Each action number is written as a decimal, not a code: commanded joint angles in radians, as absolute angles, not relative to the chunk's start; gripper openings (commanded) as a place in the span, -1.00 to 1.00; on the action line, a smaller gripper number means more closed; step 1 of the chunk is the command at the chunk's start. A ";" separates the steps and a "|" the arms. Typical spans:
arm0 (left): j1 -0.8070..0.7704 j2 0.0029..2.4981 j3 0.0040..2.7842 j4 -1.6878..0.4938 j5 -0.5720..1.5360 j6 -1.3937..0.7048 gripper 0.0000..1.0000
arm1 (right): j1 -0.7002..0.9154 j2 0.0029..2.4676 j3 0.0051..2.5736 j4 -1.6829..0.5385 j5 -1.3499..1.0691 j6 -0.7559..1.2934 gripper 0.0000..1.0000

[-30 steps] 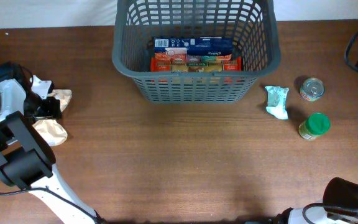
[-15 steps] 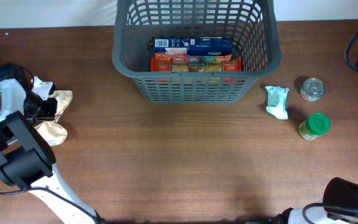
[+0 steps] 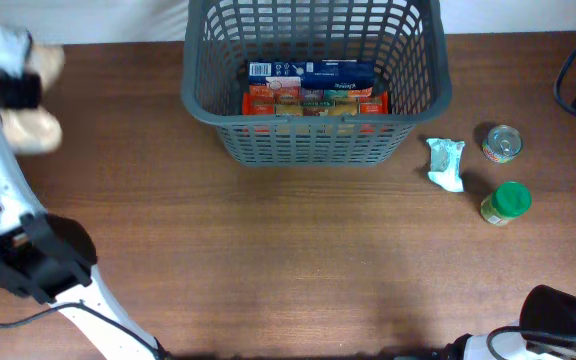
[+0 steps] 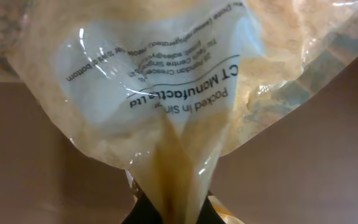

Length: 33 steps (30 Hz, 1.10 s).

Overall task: Pack container
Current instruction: 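Grasp the clear bread bag with the left gripper, then carry the bread bag into the basket and release it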

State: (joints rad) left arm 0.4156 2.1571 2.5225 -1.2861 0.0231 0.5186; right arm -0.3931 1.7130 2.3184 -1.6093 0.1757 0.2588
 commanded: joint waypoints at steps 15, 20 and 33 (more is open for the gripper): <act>-0.272 2.070 2.807 -1.203 0.057 1.169 -0.97 | -0.400 1.714 2.313 -1.608 0.192 0.268 0.98; -0.389 2.185 2.802 -1.196 0.056 1.180 -0.97 | -0.400 1.714 2.313 -1.608 0.192 0.268 0.97; -0.538 2.449 2.802 -1.208 0.014 1.030 -0.97 | -0.400 1.714 2.313 -1.608 0.192 0.268 0.98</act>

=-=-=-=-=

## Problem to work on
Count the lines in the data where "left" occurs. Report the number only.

## Your response
3